# [Work required]
Only the lines of the data below from the one with "Find the clear plastic bag, provide" through the one with "Machine-readable labels follow" are wanted. Repeat them exactly.

Provided material below:

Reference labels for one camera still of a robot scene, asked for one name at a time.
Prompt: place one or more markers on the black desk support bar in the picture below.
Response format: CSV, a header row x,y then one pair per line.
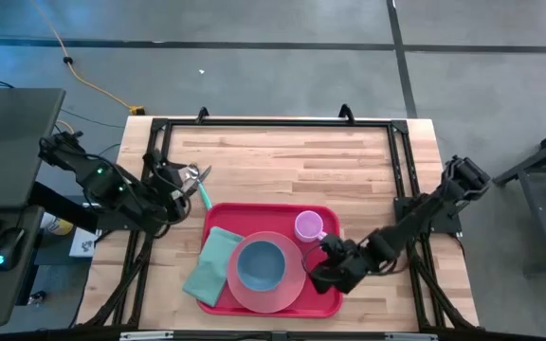
x,y
60,206

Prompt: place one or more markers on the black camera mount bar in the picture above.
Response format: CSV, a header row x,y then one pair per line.
x,y
273,337

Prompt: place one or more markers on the red plastic tray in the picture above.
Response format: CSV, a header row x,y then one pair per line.
x,y
273,218

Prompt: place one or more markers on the teal cloth napkin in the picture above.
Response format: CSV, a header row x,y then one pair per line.
x,y
211,270

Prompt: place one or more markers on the grey desk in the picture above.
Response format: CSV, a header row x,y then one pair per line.
x,y
12,151

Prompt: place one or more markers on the white printed box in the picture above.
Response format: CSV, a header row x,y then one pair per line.
x,y
83,244

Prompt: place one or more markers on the black frame clamp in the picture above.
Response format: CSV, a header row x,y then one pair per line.
x,y
347,115
202,115

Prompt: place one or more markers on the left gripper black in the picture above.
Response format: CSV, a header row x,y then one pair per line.
x,y
166,180

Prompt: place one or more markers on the blue bowl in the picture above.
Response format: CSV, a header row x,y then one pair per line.
x,y
261,265

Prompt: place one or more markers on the black aluminium table frame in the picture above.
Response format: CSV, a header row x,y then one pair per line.
x,y
254,122

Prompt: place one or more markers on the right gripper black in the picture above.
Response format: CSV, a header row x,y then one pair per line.
x,y
351,263

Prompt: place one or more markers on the black caster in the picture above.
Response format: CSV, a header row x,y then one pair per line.
x,y
37,297

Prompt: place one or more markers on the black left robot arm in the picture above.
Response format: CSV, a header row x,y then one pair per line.
x,y
102,180

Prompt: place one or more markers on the pink round plate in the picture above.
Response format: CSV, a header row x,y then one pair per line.
x,y
266,300

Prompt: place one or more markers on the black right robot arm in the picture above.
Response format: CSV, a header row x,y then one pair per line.
x,y
420,218

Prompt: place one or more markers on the black computer mouse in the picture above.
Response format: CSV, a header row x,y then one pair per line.
x,y
10,246

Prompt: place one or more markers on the metal table knife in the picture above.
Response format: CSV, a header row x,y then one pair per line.
x,y
205,173

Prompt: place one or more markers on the pink plastic mug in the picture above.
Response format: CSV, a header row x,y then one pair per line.
x,y
308,226

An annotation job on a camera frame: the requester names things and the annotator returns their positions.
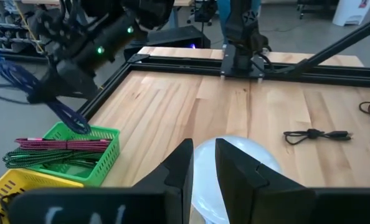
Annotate yellow hanging cord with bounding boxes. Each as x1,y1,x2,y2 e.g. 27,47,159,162
12,0,45,54

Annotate white waste bin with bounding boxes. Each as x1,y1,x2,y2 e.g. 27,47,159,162
331,0,370,27

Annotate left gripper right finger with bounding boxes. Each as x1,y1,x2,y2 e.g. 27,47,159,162
215,138,314,224

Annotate green plastic basket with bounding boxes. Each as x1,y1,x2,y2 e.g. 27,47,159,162
26,121,121,187

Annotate green braided USB cable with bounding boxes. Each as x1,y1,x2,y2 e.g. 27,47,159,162
2,147,107,170

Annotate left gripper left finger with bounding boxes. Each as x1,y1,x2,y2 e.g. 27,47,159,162
131,138,194,224

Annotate blue braided USB cable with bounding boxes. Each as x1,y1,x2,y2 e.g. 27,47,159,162
0,59,92,136

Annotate parts bin shelf rack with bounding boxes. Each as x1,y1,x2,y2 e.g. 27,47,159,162
0,0,61,62

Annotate maroon braided USB cable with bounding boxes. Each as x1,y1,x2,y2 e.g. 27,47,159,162
14,137,111,153

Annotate black office chair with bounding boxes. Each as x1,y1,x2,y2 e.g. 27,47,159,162
187,0,217,27

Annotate black computer tower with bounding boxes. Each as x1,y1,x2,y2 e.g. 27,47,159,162
123,24,211,62

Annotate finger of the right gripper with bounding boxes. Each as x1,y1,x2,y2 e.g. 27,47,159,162
26,79,62,105

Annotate yellow plastic basket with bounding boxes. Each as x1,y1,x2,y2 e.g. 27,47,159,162
0,168,85,224

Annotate black table frame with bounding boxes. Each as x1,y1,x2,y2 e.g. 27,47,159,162
77,14,370,124

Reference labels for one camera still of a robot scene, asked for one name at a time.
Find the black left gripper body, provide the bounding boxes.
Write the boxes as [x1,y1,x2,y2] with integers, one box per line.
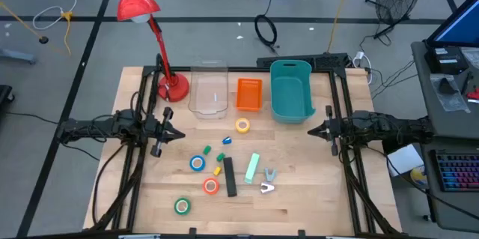
[144,106,174,158]

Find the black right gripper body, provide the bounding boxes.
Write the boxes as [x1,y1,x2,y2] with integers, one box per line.
[324,105,353,157]

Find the blue tape roll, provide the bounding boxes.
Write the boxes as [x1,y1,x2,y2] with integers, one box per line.
[189,154,207,172]

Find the teal plastic bin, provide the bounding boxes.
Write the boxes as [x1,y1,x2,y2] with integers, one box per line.
[269,59,317,125]

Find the orange tape roll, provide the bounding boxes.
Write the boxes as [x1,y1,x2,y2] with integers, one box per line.
[202,178,221,196]

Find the clear plastic container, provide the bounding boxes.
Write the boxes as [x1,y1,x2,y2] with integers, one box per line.
[187,60,230,121]

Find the green tape roll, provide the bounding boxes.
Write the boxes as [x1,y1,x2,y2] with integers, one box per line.
[173,197,192,216]

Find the black stapler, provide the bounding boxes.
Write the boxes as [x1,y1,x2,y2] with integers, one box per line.
[222,157,238,198]

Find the mint green stapler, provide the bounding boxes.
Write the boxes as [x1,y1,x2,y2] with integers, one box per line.
[243,152,261,185]

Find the yellow tape roll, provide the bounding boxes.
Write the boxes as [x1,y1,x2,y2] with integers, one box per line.
[234,117,251,134]

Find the white paper box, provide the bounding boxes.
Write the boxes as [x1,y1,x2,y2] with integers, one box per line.
[386,143,425,178]

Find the orange mesh basket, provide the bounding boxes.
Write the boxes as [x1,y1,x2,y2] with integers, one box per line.
[236,77,264,113]

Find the yellow and blue disc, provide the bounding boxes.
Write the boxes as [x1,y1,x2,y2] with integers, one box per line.
[409,165,430,187]

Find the grey side desk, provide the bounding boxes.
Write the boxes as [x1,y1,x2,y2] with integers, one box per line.
[418,136,479,233]
[410,40,479,139]

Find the clear plastic bag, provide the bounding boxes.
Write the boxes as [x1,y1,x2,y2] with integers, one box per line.
[429,73,472,114]

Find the backlit rainbow keyboard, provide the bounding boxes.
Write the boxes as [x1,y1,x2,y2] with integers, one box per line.
[433,149,479,193]

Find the small black desk box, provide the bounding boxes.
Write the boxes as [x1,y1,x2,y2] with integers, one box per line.
[424,46,469,76]

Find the red desk lamp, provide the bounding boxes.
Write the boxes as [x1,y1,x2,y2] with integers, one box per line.
[114,0,191,103]

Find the black wheeled object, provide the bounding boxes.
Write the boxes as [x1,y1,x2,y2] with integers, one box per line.
[0,84,16,113]

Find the grey metal base leg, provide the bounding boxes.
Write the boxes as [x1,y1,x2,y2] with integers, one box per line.
[0,47,38,65]

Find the large computer monitor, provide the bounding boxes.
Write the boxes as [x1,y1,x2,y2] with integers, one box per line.
[426,0,479,49]

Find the white plug with cable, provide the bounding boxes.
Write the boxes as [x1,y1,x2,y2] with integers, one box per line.
[353,50,374,85]

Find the coiled black cable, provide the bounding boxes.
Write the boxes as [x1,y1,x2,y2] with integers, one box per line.
[254,13,279,49]

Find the hanging yellow cord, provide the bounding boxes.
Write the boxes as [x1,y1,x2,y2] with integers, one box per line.
[326,0,357,54]

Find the yellow floor strap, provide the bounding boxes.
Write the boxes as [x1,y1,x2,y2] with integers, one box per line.
[0,1,73,57]

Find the white floor cable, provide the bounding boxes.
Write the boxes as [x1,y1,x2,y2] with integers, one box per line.
[31,0,78,31]

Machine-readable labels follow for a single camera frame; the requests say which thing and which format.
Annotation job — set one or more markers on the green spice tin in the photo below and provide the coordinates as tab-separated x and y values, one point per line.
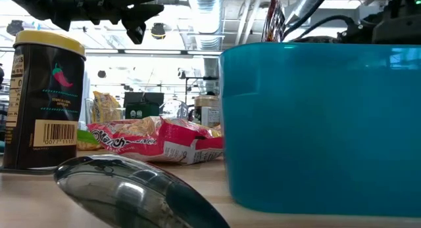
141	111

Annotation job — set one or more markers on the yellow noodle packet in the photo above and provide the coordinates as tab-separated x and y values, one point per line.
105	108

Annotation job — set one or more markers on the brown spice can yellow lid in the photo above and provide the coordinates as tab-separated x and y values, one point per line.
42	106

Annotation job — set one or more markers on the brown taco mix packet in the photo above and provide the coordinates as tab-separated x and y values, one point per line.
274	21

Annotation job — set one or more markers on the red ramen noodle packet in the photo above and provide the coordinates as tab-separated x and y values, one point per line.
148	139

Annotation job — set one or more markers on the green snack packet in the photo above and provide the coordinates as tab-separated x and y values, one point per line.
86	139

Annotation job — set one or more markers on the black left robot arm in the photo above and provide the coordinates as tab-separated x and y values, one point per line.
33	4

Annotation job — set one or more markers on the black ceiling lamp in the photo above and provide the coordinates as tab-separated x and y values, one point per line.
158	31
14	27
102	74

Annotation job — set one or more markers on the black screen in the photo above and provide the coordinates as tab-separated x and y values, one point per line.
144	96

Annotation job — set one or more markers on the beige paper cup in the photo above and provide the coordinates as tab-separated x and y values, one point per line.
207	116

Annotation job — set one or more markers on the blue plastic bin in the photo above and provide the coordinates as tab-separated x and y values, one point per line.
312	139

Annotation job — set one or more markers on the dark shiny metal spoon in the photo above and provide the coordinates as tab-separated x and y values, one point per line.
128	195

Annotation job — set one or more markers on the silver air duct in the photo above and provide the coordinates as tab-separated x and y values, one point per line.
207	11
301	4

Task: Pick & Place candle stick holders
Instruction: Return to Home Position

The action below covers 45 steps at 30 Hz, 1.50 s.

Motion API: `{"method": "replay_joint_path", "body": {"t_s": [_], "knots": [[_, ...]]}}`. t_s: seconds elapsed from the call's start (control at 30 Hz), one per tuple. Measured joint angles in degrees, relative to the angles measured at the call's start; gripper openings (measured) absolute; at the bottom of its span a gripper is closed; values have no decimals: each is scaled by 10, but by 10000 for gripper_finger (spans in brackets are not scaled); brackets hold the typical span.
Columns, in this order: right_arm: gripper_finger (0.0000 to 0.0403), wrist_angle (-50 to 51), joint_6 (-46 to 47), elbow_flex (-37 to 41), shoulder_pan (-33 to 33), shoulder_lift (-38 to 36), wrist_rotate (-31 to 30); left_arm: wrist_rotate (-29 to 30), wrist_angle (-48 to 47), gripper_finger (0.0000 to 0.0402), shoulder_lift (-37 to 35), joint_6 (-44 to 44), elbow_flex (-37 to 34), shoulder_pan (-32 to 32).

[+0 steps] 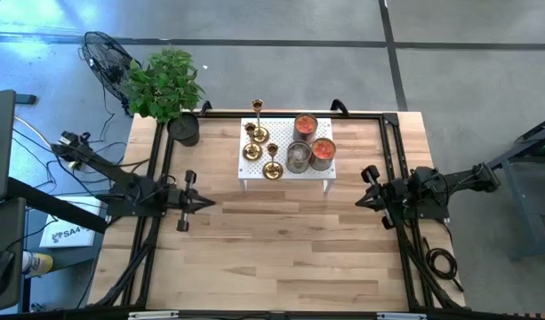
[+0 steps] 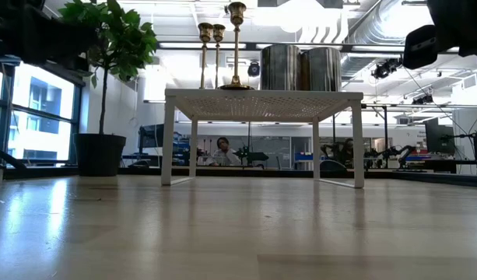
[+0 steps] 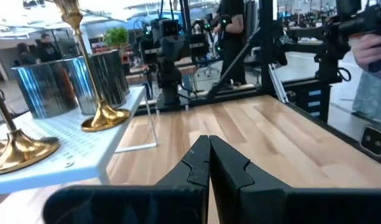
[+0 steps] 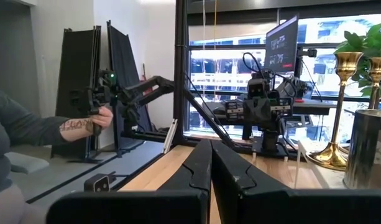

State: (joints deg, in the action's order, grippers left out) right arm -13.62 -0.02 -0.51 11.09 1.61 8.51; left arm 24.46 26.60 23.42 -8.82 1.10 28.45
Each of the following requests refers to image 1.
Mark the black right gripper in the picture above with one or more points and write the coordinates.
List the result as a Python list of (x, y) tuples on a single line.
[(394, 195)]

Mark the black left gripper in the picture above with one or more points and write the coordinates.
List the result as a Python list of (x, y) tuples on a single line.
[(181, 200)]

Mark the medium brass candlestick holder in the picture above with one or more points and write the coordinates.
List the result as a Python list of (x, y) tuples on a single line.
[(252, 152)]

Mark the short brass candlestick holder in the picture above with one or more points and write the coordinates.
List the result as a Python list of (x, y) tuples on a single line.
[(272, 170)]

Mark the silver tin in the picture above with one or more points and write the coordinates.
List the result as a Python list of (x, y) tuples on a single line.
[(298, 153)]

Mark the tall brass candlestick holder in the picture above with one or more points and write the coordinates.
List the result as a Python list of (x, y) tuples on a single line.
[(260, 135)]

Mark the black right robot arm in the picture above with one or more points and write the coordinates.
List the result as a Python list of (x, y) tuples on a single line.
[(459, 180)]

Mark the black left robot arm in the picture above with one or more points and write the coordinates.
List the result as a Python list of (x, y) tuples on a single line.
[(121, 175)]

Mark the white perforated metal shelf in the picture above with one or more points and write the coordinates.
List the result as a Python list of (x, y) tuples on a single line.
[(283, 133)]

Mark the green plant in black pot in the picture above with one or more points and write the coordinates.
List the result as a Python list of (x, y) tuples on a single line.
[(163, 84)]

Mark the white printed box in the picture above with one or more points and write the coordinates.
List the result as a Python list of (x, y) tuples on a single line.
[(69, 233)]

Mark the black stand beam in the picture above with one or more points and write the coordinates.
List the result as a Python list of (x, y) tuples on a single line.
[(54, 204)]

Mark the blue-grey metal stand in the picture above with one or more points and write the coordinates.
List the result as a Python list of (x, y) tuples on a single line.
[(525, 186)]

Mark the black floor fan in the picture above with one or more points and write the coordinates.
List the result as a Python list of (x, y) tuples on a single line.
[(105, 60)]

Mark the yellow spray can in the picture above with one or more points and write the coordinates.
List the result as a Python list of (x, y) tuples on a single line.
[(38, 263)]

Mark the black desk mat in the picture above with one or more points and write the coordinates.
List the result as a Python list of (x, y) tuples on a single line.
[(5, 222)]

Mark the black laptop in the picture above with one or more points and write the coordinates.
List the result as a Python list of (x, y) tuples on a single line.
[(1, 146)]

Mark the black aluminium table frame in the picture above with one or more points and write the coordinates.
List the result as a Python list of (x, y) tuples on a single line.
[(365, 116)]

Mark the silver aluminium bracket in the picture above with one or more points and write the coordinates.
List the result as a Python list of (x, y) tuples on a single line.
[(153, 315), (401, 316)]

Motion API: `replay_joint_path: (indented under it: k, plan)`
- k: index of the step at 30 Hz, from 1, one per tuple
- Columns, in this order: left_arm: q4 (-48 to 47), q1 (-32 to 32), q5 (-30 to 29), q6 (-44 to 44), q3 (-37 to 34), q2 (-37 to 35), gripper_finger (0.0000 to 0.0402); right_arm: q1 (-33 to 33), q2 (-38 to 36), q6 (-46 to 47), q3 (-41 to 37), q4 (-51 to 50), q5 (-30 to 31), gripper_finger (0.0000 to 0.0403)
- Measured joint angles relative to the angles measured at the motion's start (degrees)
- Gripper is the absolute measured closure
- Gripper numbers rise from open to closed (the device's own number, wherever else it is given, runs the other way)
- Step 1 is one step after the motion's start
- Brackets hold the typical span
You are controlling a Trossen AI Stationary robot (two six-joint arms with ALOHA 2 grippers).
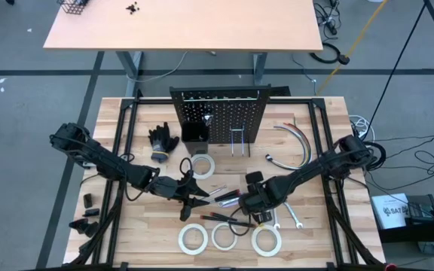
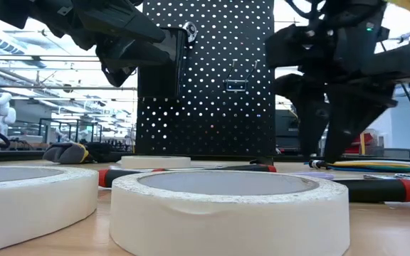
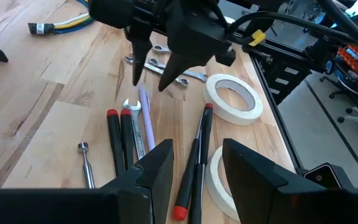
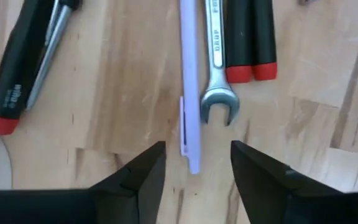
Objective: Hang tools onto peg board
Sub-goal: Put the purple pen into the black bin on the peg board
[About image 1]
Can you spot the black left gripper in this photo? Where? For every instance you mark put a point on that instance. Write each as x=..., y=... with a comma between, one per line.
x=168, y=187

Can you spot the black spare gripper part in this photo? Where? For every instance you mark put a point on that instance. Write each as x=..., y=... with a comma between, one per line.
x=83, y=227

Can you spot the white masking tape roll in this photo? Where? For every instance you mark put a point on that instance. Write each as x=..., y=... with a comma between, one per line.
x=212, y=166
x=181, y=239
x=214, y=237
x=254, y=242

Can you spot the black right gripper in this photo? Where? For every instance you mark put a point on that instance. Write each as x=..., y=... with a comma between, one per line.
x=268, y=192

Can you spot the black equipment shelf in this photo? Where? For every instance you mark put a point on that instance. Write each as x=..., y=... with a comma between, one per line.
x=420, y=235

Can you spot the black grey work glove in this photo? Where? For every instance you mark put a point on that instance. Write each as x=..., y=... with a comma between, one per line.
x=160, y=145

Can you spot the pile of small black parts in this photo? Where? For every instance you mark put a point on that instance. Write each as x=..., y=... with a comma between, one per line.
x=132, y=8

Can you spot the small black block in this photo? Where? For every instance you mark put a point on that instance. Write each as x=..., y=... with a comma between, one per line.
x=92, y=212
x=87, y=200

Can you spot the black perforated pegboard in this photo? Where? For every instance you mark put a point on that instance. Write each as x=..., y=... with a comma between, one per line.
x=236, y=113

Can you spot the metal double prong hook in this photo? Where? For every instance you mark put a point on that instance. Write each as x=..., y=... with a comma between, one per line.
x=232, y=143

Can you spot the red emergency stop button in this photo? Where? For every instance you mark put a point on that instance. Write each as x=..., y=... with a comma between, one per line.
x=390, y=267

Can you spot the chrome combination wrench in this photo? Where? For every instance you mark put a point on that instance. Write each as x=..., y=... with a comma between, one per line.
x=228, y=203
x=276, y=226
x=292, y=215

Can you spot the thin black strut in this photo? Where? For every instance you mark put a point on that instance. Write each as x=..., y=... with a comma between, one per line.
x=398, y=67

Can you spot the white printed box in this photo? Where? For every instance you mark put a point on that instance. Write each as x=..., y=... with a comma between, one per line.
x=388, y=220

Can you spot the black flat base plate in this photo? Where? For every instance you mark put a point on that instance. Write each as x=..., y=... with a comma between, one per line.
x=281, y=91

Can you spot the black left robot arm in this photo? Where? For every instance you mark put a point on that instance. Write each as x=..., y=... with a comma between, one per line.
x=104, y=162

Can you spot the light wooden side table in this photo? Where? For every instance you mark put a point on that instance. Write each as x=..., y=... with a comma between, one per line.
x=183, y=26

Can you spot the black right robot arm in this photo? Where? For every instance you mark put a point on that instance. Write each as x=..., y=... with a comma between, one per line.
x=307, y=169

End of Provided material.

# [Problem solution]
Find the clear plastic bag, provide the bounding boxes.
Write the boxes as [x1,y1,x2,y2] with integers, one box per line.
[429,73,472,114]

Find the backlit rainbow keyboard, provide the bounding boxes.
Write the boxes as [x1,y1,x2,y2] with integers, one box per line.
[433,149,479,193]

Find the small black desk box, provide the bounding boxes.
Write the boxes as [x1,y1,x2,y2] with integers, one box per line.
[424,46,469,76]

Find the red desk lamp, provide the bounding boxes.
Write the boxes as [x1,y1,x2,y2] with integers, one box per line.
[114,0,191,103]

Find the black wheeled object, provide the bounding boxes.
Write the boxes as [x1,y1,x2,y2] with integers, one box per line.
[0,84,16,113]

Find the grey metal base leg, provide the bounding boxes.
Write the boxes as [x1,y1,x2,y2] with integers, one box per line.
[0,47,38,65]

Find the large computer monitor, provide the bounding boxes.
Write the boxes as [x1,y1,x2,y2] with integers, one box per line.
[426,0,479,49]

Find the white plug with cable, provide the bounding boxes.
Write the boxes as [x1,y1,x2,y2] with integers, one box per line.
[353,50,374,85]

Find the coiled black cable, provide the bounding boxes.
Write the boxes as [x1,y1,x2,y2] with integers, one box per line.
[254,13,279,49]

Find the hanging yellow cord, provide the bounding boxes.
Write the boxes as [x1,y1,x2,y2] with integers, one box per line.
[326,0,357,54]

Find the yellow floor strap, provide the bounding boxes.
Write the boxes as [x1,y1,x2,y2] with integers, one box per line.
[0,1,73,57]

Find the white floor cable, provide the bounding boxes.
Write the boxes as [x1,y1,x2,y2] with integers, one box per line.
[31,0,78,31]

Machine-readable labels follow for a single camera frame; the requests say which thing and which format.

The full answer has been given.